優しさは強さ

二週間前ついに最後の親知らずを抜いた。
左下の歯茎の下、横向きになって埋没しており
隣の奥歯の根っこをグイグイ押して、溶かしていたので
奥歯を守るためにも必要な手術だった。

五年前同じ状況だった右下を別の大学病院で抜歯したときは
麻酔があまりに痛くて貧血になり、おまけに治りが悪く物が全然食べられず
熱も続き・・・という悪夢。
このトラウマのせいで、拒否し続けてきたのだけれど、
やっと信頼できる病院が見つかり、ついに抜くことを決意したのだ。
実際は骨を削って歯を取り出すというオペなんだけどね・・・。

担当医は五〇代くらいのベテランドクターだった。
事前の説明もとても丁寧で
手術の手順の一部始終を話してくれた。
それはもう、ちょっと眠くなったほどに
懇切丁寧な説明だった。
心臓とか脳ではなく、歯だ。
前回の病院と比較するのも何だけれど、
麻痺が残っても仕方ないです的な承諾書に
サインして、あとは殆ど説明などなかったように思う。

今回は、顎の大きな神経に歯が絡まっており結構大変な手術になる、
時間もかかる、麻痺が残ることもあると説明があった。
でも、最善に最善を重ねてオペするから心配はいらないと言ってくれた。
大門未知子までいかなくとも
「大丈夫だから!」「一緒に頑張ろう」と言われたら、
頑張れるし、大丈夫って思えるんだなあ。
勇気が湧くってこういうことなんだ。
言葉の力はすごい。
子どもみたいだけど、そういう魔法にかかるのは悪いことじゃない。
もちろん、本当に自信があるからそう言えるんだと思うけれど。


怖がりで有名な私だが、安心しながら手術を受けられた。
恐怖はもちろんある。

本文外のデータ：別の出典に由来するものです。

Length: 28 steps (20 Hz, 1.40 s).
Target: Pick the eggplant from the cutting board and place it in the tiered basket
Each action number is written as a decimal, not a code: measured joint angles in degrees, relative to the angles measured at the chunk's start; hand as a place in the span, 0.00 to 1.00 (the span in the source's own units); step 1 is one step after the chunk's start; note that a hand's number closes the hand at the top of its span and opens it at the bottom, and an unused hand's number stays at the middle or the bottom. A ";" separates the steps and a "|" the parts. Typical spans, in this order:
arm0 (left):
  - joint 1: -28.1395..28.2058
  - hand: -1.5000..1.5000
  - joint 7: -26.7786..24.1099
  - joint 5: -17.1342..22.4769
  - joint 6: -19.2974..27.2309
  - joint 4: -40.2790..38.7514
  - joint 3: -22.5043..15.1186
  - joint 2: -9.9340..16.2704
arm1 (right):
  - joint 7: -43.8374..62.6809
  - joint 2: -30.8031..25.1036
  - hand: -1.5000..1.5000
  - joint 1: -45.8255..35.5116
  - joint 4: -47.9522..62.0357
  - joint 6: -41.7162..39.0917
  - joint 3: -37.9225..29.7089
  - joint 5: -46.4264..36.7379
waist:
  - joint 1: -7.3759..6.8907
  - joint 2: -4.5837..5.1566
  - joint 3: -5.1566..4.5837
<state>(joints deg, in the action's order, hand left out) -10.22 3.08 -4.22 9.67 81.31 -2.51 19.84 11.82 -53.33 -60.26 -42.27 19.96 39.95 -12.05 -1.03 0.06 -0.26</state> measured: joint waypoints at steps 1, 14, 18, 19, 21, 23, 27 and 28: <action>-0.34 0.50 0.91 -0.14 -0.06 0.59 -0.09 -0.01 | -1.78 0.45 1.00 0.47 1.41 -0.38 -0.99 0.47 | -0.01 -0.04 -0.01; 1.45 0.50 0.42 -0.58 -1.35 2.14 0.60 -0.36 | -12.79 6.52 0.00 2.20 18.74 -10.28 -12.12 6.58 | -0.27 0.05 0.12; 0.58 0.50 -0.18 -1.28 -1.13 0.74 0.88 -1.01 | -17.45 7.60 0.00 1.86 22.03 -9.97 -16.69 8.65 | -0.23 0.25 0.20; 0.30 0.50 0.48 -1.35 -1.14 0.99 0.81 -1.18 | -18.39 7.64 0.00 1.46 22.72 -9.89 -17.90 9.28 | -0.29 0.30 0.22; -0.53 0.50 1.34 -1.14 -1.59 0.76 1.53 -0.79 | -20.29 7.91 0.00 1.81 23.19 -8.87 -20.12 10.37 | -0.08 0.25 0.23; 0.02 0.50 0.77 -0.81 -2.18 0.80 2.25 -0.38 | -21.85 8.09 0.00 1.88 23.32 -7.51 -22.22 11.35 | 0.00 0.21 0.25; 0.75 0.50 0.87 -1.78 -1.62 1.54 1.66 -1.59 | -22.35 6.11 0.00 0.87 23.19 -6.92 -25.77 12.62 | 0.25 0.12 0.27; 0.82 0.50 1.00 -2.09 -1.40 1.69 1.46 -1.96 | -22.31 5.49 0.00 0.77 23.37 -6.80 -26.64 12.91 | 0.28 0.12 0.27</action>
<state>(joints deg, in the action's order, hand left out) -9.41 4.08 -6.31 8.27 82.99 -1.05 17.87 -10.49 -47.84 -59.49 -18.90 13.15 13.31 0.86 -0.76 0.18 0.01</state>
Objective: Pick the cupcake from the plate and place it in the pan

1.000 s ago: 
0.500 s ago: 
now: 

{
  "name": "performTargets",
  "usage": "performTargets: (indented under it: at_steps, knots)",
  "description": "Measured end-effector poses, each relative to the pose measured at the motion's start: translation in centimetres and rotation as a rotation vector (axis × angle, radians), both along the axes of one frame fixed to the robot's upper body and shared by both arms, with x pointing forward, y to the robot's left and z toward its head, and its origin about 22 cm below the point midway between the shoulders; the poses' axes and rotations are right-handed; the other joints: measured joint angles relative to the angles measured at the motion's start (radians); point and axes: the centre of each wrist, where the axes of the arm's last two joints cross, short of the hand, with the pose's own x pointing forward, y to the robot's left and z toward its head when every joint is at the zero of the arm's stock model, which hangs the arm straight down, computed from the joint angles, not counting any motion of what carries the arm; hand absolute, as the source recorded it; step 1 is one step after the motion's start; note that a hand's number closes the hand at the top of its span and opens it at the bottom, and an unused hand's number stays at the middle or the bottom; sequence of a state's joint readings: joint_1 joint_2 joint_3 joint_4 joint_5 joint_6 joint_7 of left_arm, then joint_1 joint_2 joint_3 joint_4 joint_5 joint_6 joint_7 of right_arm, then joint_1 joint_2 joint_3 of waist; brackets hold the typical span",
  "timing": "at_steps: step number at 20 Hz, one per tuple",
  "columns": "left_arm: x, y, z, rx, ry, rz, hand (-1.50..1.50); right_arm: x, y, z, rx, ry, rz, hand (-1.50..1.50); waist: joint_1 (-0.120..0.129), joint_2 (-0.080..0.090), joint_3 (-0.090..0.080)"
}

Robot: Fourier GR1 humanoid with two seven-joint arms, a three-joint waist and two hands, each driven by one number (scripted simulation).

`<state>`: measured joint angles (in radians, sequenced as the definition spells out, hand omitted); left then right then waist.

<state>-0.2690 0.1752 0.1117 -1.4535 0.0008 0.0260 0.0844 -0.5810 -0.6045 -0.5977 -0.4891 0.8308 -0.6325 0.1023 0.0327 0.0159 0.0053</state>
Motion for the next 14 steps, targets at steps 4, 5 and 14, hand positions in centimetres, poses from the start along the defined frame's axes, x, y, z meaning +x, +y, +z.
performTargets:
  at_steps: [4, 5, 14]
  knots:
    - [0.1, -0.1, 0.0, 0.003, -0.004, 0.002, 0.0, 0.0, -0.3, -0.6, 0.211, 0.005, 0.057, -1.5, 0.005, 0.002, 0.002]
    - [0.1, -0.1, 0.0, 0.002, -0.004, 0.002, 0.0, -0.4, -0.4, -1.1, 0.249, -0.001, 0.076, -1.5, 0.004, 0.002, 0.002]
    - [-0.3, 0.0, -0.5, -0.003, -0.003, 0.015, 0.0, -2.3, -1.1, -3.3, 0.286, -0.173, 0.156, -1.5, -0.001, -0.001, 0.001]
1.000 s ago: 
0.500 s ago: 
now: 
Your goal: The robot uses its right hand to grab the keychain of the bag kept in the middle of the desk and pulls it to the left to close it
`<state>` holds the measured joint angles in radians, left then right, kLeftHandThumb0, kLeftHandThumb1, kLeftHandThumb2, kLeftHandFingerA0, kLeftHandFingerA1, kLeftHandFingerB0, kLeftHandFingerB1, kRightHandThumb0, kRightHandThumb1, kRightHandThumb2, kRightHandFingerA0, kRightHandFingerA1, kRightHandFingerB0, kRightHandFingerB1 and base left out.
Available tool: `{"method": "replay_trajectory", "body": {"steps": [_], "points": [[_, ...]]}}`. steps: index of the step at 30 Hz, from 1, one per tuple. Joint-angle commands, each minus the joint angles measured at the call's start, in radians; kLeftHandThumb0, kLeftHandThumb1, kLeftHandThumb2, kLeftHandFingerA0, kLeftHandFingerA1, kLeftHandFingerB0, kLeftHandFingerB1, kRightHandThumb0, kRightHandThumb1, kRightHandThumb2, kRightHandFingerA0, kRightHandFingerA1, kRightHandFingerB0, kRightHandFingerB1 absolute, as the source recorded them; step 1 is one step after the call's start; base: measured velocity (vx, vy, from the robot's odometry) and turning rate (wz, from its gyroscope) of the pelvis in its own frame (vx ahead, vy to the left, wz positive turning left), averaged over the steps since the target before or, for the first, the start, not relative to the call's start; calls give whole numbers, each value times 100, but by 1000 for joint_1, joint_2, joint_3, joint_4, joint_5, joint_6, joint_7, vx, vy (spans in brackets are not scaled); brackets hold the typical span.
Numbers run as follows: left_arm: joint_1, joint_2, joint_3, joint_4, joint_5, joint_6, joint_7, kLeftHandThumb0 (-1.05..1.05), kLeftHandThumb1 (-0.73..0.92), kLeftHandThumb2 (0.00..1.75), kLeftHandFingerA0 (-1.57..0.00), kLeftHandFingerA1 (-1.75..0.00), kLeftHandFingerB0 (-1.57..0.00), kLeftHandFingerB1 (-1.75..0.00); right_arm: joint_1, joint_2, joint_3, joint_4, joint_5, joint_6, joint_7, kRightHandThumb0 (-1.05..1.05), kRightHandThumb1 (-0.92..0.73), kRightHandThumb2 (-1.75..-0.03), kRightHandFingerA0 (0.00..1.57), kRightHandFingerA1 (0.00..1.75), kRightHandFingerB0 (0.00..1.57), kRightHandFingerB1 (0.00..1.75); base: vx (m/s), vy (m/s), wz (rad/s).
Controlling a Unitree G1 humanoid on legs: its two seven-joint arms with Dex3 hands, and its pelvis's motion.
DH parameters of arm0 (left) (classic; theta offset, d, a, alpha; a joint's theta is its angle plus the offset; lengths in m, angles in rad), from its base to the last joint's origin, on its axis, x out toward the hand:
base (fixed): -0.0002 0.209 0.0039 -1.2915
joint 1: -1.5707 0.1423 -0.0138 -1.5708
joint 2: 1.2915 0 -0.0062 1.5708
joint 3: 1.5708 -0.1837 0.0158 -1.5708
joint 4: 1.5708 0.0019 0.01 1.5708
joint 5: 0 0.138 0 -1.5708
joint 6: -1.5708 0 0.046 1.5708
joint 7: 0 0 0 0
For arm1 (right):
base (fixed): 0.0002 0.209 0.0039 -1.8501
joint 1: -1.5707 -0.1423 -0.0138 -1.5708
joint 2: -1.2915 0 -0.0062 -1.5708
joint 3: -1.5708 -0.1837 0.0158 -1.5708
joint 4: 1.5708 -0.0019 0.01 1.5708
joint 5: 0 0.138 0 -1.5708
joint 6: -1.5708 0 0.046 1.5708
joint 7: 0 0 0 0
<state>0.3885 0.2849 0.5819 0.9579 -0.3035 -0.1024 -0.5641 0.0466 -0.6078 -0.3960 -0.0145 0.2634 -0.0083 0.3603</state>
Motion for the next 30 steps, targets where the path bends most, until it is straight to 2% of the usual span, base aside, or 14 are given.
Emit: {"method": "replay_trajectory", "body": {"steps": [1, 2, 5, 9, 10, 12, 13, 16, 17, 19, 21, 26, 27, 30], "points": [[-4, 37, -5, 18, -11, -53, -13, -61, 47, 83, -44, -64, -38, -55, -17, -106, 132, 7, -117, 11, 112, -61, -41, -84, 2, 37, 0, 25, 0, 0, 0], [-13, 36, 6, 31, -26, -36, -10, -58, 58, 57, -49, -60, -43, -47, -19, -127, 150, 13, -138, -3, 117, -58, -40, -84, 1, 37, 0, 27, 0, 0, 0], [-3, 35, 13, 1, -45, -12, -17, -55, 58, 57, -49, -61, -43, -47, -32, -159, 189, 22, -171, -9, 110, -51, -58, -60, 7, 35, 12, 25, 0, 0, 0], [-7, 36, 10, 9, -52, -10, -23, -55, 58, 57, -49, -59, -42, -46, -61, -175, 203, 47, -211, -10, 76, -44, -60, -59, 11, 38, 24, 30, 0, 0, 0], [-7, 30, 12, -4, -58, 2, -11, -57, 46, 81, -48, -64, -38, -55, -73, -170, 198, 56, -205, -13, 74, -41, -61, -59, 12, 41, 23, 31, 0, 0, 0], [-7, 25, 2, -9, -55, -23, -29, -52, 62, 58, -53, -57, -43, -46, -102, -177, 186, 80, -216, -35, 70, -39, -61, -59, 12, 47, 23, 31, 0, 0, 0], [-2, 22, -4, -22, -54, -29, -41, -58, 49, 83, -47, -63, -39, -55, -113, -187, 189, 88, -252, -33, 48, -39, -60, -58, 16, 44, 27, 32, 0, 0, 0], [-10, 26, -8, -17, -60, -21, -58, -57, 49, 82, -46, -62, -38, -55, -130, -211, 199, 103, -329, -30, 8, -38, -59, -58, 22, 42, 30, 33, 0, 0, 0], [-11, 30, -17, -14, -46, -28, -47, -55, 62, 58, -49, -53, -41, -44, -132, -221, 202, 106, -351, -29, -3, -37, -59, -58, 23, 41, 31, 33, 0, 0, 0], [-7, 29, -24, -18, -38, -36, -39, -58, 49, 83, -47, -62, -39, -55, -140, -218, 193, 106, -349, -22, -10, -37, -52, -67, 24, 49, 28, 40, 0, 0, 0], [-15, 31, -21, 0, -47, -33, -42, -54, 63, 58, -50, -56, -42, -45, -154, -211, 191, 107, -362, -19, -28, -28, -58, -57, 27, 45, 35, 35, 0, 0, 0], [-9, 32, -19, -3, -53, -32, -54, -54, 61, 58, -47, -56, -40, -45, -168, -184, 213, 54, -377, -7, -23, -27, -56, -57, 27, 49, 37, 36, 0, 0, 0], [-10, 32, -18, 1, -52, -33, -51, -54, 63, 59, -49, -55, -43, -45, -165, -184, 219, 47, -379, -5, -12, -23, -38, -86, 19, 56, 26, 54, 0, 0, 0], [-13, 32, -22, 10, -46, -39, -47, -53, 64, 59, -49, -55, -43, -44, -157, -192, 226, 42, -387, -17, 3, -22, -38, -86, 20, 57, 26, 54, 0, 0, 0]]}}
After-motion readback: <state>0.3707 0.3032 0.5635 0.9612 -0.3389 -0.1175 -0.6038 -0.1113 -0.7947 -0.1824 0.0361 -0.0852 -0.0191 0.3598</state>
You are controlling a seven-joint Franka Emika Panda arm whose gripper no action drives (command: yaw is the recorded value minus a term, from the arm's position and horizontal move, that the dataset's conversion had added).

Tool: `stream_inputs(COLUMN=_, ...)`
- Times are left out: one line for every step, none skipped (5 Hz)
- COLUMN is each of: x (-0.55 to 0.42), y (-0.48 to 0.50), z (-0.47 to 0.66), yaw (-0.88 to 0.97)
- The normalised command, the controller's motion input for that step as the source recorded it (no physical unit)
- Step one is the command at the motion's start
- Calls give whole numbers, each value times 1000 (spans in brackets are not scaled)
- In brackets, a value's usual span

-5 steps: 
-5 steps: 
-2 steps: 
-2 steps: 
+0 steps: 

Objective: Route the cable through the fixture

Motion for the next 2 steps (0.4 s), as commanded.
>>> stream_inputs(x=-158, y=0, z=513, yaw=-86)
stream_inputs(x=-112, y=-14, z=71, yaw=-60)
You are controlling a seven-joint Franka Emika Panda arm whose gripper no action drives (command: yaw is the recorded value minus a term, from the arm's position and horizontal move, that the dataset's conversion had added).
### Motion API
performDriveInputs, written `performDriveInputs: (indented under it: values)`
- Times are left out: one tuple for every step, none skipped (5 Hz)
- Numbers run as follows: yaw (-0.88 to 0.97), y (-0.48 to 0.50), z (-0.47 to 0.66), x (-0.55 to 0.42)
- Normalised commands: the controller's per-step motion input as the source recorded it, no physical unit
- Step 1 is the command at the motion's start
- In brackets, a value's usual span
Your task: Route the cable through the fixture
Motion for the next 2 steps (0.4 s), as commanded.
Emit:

でも覚悟があるから大丈夫だった。
気持ちって自分でコントロールできるんだと知った。
こういうのを信頼っていうのかな。
手術が終わったあとは、隣の部屋のベッドで幹部を冷やしながら
しばらく寝て、落ち着いてから帰ることに。


最後に先生に止血状況を見てもらい
「ありがとうございました」とお礼を言ったら
「ありがとうもいりませんから、とにかく喋らないでくださいね」と言われた。
なかなかの名言だと思った。
傷口が開くといけないから2日は絶対に喋らないようにとのことだった。
思わず「はい」
と返事してしまったら、
「はいもいらないです。今日はお礼も何も言わなくていい」
と言われ、ちょっと格好良すぎて笑いそうになった。
真面目に、真摯に私の歯のことを考えてくれているんだと思った。
もう一度言うが、心臓ではない、脳ではない。歯だ。
たかが歯でこんな怖がって。子どもじゃあるまいし。
歯医者さんに行く度、いつもそう思われているような気がしていた。
怖さも苦しさも、対他人ではない。
対自分でしか測れないことを、理解してくれている先生は
どのくらいいただろうか。
ましてやもう何百回とオペしてきた先生なら
なおさらのこと、患者の気持ちと離れていくことは仕方のないこと
かもしれない。
でも、恥ずかしくなるくらいに、
真剣に一本の親知らずに向かい合ってくれた先生がいたことを
患者さんは一生、忘れないです。

受付で薬の説明を受けても、「お大事に」と言われても、
一言も喋らずに帰った。
電話が鳴っても、宅配便がきても、決して喋らなかった。

数日は苦しんだけれど、
私の顎はみるみるうちに回復していった。
改めて、先生と看護師さんたちに感謝したい。